→ **EXERCISE DATA**
● ● ● ● ● ● ●
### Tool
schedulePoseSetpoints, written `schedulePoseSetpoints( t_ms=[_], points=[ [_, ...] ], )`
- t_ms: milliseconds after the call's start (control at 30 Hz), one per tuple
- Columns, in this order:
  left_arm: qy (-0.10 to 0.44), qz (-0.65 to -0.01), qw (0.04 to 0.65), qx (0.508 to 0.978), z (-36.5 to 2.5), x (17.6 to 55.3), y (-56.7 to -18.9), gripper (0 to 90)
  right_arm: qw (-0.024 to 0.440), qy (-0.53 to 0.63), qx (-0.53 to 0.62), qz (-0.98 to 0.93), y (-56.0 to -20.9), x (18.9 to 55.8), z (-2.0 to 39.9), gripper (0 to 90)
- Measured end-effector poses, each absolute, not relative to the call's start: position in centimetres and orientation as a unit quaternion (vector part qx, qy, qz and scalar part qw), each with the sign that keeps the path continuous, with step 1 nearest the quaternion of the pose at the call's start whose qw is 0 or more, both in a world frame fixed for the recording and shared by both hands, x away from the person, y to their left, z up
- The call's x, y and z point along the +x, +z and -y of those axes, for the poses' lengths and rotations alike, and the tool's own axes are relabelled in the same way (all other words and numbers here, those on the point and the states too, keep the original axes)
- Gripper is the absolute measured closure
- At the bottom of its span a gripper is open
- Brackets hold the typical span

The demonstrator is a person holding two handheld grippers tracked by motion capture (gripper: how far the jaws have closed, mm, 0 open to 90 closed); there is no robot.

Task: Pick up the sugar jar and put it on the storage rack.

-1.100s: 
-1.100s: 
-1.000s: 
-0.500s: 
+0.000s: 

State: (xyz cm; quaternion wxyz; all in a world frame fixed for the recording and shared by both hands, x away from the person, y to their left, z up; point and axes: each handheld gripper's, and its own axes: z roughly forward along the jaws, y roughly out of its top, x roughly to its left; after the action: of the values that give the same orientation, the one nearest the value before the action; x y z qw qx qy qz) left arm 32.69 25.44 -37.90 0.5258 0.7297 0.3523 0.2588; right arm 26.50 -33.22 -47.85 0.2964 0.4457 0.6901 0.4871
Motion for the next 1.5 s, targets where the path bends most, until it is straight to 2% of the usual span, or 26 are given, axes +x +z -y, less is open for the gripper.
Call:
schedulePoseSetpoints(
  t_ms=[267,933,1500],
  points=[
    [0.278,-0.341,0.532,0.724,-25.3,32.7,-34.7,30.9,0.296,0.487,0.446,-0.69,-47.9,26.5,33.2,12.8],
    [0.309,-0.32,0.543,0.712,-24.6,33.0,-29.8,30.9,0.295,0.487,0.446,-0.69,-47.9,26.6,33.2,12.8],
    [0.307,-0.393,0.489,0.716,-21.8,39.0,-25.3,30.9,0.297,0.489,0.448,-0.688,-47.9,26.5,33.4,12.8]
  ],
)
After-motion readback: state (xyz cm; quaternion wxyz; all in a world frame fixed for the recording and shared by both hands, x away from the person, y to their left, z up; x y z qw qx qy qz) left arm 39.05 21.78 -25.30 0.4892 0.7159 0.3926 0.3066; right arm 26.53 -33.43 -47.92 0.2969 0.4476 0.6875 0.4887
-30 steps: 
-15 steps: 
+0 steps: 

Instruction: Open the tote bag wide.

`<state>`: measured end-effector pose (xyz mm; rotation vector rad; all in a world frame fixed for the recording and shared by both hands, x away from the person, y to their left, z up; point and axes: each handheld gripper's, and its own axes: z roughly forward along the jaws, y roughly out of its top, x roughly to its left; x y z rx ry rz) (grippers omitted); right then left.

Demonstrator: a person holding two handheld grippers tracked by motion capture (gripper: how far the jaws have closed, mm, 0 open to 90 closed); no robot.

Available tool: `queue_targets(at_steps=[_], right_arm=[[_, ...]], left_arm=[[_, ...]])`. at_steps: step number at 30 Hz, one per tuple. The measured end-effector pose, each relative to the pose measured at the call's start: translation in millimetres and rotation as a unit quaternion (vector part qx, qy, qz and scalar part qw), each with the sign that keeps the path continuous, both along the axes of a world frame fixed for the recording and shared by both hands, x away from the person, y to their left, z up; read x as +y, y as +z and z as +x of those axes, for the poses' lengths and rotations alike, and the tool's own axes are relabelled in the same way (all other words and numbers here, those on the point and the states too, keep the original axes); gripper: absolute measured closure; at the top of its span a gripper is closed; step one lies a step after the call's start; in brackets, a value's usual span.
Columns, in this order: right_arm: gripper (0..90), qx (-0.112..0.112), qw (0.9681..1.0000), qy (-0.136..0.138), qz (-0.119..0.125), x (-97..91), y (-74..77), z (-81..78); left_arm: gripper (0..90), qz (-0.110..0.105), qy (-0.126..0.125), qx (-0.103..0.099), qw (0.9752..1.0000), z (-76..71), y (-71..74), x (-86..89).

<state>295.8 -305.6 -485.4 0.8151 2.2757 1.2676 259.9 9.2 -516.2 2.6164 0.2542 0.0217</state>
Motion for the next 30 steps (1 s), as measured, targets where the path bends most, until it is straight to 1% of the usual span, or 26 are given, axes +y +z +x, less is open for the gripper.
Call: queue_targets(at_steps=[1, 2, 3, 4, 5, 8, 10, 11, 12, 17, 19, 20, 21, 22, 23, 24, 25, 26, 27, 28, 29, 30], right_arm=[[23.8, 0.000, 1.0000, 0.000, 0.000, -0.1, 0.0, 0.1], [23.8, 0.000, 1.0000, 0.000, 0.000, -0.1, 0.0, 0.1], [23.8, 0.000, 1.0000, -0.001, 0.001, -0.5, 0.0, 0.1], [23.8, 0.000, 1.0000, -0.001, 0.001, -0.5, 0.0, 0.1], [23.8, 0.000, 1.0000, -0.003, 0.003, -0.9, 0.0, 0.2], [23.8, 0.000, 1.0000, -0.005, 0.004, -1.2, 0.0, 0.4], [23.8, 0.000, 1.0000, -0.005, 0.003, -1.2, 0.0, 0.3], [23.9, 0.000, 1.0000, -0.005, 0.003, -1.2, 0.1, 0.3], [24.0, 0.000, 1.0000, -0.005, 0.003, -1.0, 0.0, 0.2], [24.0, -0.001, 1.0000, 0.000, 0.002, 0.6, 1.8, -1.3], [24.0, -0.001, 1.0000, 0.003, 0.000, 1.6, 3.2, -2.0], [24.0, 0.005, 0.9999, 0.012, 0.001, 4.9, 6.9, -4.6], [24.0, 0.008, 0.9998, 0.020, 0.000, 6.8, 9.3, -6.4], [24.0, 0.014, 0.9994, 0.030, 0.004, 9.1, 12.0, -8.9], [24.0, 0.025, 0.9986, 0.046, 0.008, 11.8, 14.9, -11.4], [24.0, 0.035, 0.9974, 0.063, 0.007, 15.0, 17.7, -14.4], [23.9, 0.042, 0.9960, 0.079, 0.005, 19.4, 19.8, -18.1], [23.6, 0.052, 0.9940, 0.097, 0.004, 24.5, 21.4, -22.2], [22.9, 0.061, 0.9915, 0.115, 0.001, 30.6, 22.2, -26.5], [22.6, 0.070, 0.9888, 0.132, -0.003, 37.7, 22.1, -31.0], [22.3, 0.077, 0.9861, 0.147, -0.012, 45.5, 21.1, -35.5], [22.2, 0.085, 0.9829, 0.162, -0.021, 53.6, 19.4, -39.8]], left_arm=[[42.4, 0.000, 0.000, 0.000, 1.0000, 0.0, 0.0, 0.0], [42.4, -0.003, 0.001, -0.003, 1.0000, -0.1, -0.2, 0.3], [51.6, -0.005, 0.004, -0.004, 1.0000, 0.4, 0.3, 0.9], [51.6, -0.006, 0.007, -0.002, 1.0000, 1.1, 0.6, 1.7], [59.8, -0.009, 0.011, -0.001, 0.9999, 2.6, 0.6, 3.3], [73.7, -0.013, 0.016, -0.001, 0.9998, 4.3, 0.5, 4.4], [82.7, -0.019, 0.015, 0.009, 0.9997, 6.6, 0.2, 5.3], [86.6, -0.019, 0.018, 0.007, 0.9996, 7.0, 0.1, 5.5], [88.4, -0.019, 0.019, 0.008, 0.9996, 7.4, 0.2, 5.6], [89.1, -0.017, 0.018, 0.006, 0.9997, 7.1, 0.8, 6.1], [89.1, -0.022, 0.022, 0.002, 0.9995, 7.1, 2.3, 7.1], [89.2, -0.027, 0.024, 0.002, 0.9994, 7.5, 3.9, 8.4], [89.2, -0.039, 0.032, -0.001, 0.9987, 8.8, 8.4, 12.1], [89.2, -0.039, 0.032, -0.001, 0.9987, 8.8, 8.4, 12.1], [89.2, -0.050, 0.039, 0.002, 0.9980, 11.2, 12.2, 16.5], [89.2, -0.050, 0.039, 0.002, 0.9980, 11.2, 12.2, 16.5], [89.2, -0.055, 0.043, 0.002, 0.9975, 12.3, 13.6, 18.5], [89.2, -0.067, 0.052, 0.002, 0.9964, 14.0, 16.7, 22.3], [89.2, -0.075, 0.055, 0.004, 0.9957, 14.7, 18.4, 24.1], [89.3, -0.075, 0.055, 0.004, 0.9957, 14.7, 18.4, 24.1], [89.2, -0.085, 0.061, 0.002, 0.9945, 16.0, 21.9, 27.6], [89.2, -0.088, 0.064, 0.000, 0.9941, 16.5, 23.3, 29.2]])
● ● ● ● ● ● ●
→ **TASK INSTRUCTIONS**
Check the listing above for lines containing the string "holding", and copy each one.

→ **ANSWER TO THIS EXERCISE**
The demonstrator is a person holding two handheld grippers tracked by motion capture (gripper: how far the jaws have closed, mm, 0 open to 90 closed); there is no robot.
Demonstrator: a person holding two handheld grippers tracked by motion capture (gripper: how far the jaws have closed, mm, 0 open to 90 closed); no robot.

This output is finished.